Data records:
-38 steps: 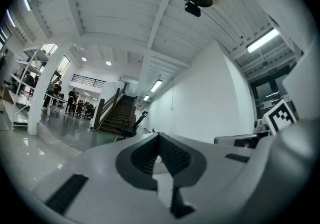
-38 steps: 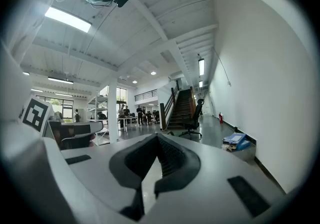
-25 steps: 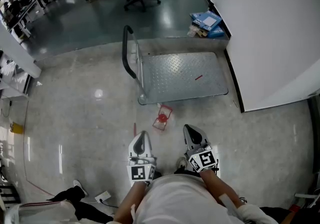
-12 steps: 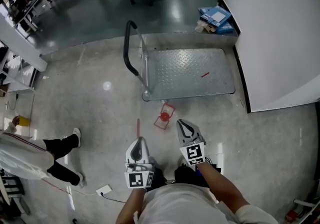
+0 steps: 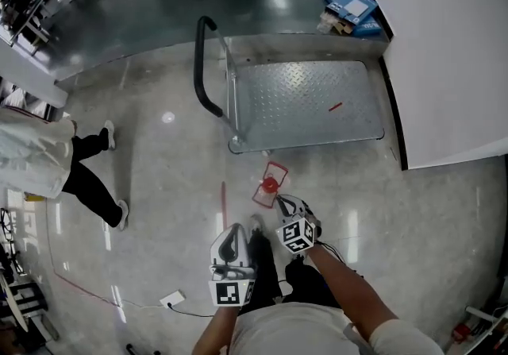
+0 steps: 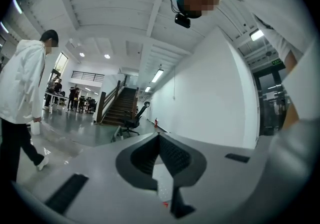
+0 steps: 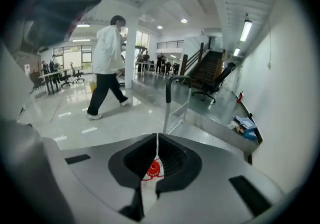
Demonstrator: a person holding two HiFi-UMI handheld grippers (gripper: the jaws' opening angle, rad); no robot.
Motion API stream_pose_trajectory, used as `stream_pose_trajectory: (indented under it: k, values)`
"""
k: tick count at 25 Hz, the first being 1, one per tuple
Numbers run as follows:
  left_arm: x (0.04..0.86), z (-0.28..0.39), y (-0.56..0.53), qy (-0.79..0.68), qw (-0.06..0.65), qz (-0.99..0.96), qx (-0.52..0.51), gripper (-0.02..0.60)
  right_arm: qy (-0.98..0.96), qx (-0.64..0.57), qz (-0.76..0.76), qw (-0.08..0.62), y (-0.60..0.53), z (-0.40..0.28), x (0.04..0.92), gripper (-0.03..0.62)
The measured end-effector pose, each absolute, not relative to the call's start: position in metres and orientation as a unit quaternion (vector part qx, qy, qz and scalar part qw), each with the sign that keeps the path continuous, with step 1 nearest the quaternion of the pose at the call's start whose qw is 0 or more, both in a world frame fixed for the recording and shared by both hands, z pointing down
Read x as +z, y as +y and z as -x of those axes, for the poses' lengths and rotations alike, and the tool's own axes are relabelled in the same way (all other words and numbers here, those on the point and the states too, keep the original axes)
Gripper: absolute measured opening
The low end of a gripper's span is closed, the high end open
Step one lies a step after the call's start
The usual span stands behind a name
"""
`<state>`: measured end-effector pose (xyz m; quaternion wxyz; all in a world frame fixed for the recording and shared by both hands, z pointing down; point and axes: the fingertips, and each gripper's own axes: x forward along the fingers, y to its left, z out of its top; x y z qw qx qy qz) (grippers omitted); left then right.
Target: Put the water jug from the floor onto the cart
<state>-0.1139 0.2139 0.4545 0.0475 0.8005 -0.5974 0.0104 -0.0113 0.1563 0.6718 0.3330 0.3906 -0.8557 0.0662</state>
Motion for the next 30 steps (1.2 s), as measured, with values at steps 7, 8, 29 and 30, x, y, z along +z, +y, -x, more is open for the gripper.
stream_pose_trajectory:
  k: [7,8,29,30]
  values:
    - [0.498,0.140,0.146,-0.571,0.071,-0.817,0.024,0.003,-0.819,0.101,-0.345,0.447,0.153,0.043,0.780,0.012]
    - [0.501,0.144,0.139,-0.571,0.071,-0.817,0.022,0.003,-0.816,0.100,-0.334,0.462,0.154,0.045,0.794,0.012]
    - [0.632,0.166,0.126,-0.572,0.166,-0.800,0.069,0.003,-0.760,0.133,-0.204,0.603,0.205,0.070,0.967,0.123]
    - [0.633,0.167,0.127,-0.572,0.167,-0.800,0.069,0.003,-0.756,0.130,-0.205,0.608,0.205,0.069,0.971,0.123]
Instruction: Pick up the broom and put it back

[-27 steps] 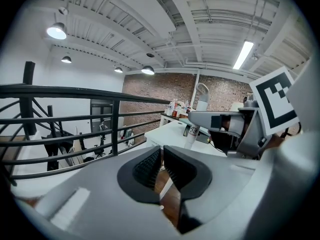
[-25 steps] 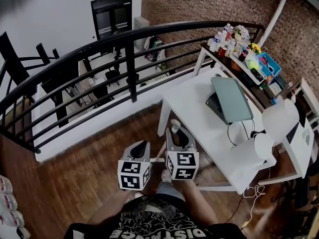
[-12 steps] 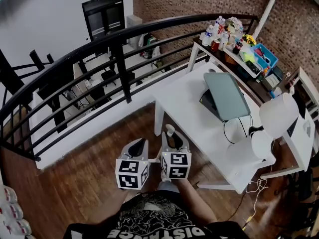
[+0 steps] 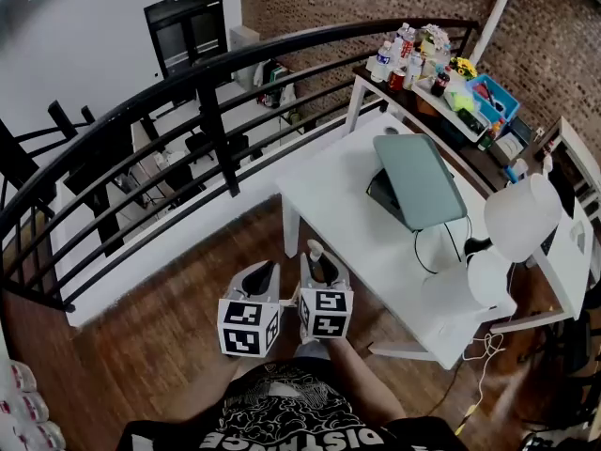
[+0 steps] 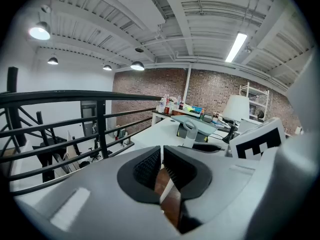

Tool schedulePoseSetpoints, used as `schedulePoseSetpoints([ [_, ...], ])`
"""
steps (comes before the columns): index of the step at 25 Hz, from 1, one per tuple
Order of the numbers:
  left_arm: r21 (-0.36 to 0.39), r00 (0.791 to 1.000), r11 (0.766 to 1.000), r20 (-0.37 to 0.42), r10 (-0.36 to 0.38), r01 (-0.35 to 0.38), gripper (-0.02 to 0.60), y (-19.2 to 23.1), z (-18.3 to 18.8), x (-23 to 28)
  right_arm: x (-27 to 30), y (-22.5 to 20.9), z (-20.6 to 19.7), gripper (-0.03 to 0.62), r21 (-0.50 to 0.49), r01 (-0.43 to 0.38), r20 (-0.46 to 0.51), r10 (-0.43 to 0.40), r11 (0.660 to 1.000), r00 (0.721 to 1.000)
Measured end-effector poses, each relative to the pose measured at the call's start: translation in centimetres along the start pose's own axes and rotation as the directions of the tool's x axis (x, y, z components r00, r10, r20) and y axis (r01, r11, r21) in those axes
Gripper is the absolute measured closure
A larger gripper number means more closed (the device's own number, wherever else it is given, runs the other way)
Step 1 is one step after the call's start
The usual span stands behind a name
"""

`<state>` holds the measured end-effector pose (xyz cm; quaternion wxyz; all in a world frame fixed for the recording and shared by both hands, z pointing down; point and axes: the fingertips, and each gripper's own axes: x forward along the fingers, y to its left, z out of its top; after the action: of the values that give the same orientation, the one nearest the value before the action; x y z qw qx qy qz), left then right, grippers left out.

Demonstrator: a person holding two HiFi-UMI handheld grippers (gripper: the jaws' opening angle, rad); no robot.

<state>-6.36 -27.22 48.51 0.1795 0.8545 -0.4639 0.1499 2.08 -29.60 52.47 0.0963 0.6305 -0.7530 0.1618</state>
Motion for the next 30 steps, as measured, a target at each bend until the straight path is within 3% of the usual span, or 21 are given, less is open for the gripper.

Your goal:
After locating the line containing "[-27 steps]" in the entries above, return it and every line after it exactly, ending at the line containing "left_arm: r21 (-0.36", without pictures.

Output for this task:
[-27 steps] 
[-25 steps] 
[-12 steps] 
[+0 steps] 
[+0 steps] 

Tool schedulePoseSetpoints, used as `schedulePoseSetpoints([ [_, ...], ])`
"""
steps (comes before the columns): index of the step at 25 Hz, from 1, one per tuple
Order of the numbers:
  left_arm: r21 (-0.36 to 0.39), r00 (0.791 to 1.000), r11 (0.766 to 1.000), r20 (-0.37 to 0.42), r10 (-0.36 to 0.38), r01 (-0.35 to 0.38), gripper (-0.02 to 0.60), y (-19.2 to 23.1), z (-18.3 to 18.8), x (-23 to 28)

No more output is expected.